Our crumpled can minivan huffed and puffed and doddered down the autobahn in the slipstream of sports cars that sizzled past it. We were inbound to Strasbourg

“Does the email from the hotel  say where to park?” Dad threw the question into the back seat and mom began flicking through her phone for an answer. We took our exit into Strasbourg.

“Not really,” she said. I peeked back at her, saw her brow all knitted up. “It says something about a parking lot near a park, but I can’t find the park on the map. Oh, wait… No… Hm.”

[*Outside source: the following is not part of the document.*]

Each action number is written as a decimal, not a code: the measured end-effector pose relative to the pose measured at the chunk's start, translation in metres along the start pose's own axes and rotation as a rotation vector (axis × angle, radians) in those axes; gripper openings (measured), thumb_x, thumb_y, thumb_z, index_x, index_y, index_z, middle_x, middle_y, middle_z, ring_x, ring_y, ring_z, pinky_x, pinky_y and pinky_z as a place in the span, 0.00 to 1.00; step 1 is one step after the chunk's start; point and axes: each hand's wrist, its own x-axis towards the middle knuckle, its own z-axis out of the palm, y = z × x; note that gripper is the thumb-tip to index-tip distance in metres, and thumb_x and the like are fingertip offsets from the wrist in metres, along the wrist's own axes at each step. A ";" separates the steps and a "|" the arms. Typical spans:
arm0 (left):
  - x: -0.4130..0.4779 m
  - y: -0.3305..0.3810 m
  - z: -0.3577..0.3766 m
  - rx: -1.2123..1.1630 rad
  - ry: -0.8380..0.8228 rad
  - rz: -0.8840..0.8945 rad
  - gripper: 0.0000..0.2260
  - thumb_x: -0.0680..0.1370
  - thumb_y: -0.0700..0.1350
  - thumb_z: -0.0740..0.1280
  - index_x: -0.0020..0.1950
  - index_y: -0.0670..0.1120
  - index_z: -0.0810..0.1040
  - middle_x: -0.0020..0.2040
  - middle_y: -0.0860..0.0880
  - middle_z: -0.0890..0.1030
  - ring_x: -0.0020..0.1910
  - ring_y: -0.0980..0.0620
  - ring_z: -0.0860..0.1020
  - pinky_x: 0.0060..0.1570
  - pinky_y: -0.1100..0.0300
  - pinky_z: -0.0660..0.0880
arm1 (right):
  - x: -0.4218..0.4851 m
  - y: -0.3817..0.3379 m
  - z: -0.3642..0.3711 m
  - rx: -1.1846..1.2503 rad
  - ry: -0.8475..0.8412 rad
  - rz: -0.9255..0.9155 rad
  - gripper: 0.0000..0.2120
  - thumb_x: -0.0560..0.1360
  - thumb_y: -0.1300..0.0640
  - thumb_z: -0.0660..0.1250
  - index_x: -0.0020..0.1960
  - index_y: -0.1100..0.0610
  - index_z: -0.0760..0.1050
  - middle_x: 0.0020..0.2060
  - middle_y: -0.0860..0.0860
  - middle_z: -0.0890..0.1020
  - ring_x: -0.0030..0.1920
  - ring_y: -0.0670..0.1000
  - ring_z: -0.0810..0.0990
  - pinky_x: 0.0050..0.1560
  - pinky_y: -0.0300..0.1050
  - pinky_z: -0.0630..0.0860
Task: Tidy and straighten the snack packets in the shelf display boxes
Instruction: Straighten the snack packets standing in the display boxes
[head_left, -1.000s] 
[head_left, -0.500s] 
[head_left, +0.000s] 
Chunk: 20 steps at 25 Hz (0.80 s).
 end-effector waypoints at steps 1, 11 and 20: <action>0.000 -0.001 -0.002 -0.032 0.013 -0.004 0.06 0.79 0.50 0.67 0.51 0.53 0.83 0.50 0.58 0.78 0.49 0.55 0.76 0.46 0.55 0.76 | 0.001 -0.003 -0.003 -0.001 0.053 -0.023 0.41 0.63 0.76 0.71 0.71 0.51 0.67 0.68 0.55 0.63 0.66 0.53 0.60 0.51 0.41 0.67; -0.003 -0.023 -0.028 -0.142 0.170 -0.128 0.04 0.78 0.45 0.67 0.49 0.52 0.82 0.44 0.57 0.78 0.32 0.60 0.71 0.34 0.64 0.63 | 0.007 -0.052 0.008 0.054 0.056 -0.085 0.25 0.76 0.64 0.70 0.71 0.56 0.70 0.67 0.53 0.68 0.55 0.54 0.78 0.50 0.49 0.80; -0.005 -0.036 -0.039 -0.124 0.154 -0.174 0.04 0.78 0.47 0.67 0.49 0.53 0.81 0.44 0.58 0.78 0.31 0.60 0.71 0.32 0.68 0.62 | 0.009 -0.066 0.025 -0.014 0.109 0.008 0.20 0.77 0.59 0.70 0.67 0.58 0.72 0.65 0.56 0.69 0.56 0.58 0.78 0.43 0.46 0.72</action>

Strasbourg climbed up onto our windshield, buildings looming up against the sky. We all began to spastically type the name of the park into our maps as Dad steered us to the city center blindly. Finally, we found something that seemed comparable to what was on described in the email and I began to navigate us to it.

 

Morning, Baden Baden

After my relaxing swim, we all walked along the Oos in dazzling sunlight, gawking at the houses along the gurgling water, up the streets of Old Town Baden Baden, mostly empty in the early morning. Cafe König was tucked down one of veins that carried foot traffic away from the heart of Old Town and we had wandered past after closing time the day before and almost broken into the place to get a better look. Cakes and pies and tarts like something out of a Willy Wonka wet dream set up behind the glass sparkly and exotic. Yelp had a lot to say about the place, and none of it was negative, so we stopped in for their breakfast menu, crowded ourselves around a table awash in the clinking and clanking of polite company and waited for the show to start.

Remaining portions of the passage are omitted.